Post-Processing Fornander’s Hawaiian Antiquities

March 1, 2024

When searching for works to prepare as e-books at Distributed Proofreaders, I always try to find works that are still interesting today, add some diversity to Project Gutenberg’s collection, or are of significant cultural or historical importance.

Another criterion is that the works should be manageable by the volunteers here at Distributed Proofreaders, and in this, I like to explore the edges of what is possible. Each e-book on the site goes through multiple proofreading and formatting rounds, with volunteers carefully reviewing the images of each page with the computer-generated text generated from the images. Once all the pages have completed these steps, a post-processor carefully assembles them into an e-book.

Collections of folklore are always popular and interesting. They are timeless and offer an insight into the culture of a people. Over the years, I’ve added a couple of books with Hawaiian folklore from various authors, and, while digging deeper for more, I hit upon the mother-lode of many of these works: the Fornander Collection of Hawaiian Antiquities and Folk-Lore, a huge collection of material collected in the late 19th Century by Abraham Fornander, published between 1916 and 1920, in three large volumes, by the Bishop Museum Press in Honolulu.

Abraham Fornander was born in Sweden, on the island of Öland, on 4 November 1812, the son of a clergyman. He studied theology at the University of Uppsala, but dropped out and left Sweden to became a whaler. In 1838, he arrived on Hawaii. Here, he became a coffee planter, land-surveyor, and journalist. He also officially became a citizen of the (then still independent) Kingdom of Hawaii, and married Pinao Alanakapu, a Hawaiian chiefess. He started to promote public education and took up various official roles as inspector, governor, and judge. This allowed him to travel on the Hawaiian islands and collect a lot of information about Hawaiian mythology and the Hawaiian language. He used much of his collected materials to publish his Account of the Polynesian Race (a work I hope to tackle at some later date). After his death, he left a massive collection of notes and papers. These ended up in the Bernice P. Bishop Museum and ultimately were published, together with English translations, from 1916 to 1920. The first volume of Fornander’s collection is now available on Project Gutenberg (the following two volumes are still in progress at Distributed Proofreaders at the time of writing).
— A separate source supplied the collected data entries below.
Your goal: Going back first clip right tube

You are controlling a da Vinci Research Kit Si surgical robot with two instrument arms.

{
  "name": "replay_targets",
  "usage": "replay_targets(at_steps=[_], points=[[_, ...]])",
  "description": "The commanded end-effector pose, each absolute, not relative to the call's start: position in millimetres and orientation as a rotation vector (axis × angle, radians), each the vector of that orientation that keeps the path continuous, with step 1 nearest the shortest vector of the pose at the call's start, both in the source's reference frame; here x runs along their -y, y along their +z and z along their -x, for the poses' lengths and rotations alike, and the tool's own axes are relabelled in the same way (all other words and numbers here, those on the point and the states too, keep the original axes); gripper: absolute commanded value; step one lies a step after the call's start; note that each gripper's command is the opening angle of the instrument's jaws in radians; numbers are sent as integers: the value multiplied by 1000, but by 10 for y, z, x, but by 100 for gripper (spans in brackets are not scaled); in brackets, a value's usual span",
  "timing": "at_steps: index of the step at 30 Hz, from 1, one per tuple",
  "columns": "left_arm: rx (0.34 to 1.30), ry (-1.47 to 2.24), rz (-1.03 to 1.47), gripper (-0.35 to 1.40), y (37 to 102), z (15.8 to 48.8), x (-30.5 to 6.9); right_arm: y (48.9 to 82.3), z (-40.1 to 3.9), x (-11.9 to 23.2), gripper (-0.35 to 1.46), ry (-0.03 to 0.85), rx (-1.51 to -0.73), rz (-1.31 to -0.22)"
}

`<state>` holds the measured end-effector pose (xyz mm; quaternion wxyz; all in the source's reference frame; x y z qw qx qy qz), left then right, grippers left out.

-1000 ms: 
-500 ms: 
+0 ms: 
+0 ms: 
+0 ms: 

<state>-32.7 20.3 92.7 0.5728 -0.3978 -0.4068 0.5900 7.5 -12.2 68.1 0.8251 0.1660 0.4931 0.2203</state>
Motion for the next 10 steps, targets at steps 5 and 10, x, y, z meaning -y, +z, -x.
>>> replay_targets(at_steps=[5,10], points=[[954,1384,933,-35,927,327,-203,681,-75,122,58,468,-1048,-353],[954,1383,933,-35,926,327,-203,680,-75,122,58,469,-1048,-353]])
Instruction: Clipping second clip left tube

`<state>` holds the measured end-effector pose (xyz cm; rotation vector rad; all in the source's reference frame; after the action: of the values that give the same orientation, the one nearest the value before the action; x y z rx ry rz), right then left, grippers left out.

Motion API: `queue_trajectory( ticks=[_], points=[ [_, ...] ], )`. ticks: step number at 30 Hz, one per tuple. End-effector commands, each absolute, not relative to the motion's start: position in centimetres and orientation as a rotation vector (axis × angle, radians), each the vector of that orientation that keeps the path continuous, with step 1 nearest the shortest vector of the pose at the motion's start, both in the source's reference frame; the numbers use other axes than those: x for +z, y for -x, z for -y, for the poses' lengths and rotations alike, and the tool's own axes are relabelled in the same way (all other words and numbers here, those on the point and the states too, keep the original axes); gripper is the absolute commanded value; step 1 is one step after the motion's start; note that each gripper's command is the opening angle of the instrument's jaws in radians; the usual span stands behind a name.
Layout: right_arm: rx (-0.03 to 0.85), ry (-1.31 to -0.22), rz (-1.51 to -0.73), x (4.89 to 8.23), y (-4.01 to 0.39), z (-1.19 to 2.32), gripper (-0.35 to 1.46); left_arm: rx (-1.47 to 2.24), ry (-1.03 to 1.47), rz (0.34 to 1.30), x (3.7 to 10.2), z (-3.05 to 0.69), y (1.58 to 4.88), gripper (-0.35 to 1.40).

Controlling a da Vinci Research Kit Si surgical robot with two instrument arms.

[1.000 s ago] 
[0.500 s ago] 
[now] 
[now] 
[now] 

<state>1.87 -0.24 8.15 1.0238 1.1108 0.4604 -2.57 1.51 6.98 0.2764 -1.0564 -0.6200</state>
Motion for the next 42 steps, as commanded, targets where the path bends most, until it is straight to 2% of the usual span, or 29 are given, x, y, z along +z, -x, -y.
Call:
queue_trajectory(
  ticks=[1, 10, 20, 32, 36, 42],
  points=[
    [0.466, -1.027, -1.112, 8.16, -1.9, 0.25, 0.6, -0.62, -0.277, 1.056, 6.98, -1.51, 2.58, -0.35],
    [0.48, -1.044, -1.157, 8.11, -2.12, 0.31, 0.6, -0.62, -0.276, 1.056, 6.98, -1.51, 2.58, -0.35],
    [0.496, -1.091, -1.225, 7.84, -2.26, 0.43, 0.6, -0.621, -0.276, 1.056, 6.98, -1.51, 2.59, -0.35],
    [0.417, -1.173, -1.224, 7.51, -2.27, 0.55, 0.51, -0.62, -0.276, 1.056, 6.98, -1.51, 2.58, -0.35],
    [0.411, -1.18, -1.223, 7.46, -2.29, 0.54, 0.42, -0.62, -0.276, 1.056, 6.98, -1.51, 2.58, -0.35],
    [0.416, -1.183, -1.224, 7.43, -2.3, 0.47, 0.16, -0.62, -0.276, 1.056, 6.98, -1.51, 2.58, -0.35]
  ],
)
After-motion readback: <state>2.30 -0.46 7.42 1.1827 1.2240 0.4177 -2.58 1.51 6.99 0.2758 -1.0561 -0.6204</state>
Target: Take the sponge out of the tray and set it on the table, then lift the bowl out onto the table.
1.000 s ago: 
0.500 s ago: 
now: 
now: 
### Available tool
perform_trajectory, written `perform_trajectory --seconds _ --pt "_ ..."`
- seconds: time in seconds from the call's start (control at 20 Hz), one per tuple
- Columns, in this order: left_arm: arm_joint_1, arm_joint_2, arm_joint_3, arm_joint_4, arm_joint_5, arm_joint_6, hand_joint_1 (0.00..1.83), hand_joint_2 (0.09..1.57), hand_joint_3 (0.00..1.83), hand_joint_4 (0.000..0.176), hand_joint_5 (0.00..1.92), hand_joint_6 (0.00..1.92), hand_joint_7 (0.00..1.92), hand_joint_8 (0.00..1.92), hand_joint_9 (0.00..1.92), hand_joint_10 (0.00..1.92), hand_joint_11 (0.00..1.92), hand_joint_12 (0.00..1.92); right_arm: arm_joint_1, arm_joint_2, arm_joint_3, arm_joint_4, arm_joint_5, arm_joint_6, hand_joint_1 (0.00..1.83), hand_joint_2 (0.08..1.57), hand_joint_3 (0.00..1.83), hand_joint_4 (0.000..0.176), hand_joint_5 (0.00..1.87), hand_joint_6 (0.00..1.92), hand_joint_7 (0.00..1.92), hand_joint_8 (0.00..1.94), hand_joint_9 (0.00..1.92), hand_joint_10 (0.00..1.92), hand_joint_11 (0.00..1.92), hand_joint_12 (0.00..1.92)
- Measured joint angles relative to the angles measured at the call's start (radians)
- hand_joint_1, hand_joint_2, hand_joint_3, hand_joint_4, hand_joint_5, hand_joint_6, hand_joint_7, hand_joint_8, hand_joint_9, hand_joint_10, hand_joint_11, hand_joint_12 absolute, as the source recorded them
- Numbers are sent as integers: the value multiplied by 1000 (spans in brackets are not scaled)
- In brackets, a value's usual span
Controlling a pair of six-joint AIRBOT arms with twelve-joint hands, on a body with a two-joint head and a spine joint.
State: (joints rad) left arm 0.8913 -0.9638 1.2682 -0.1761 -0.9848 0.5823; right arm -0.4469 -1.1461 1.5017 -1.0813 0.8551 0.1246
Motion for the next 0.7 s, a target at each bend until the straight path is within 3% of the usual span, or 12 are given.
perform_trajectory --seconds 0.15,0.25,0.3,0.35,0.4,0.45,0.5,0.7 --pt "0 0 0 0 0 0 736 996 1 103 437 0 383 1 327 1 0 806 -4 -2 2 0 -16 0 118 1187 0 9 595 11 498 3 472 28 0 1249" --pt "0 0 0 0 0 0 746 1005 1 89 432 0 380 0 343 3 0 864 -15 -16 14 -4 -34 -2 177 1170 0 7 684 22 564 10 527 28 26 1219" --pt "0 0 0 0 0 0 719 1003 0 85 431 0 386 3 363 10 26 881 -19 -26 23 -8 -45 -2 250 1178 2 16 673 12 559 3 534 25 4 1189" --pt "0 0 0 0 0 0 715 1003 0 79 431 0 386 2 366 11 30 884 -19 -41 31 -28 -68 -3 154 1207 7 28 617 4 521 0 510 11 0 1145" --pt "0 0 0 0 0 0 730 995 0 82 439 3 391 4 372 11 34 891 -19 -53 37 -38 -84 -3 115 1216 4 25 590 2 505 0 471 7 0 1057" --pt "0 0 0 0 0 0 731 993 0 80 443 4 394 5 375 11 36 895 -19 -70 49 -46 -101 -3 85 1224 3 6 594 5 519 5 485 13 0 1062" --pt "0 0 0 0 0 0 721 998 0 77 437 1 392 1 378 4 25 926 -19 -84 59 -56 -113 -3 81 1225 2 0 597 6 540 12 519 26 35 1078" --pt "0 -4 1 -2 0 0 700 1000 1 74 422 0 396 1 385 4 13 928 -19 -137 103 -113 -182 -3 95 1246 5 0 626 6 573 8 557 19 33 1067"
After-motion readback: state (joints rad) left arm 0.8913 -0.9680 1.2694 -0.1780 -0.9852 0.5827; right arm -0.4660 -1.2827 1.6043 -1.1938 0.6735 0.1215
The volumes are bilingual, with the English translation on the left and Hawaiian original on the right. Since the Hawaiian language, as written at that time, used only standard letters and no diacritics, it is not that difficult for non-speakers to deal with. In fact, the Hawaiian alphabet is surprisingly short, with just 13 letters: five vowels: a e i o u (each with a long pronunciation and a short one, but here not distinguished); eight consonants: h k l m n p w; and the glottal stop (not shown in this text). Since all syllables in Hawaiian are a single consonant followed by a vowel or diphthong, to non-natives some words may appear long and repetitious, and in particular names can become pretty long — although there are also plenty of very short words to compensate.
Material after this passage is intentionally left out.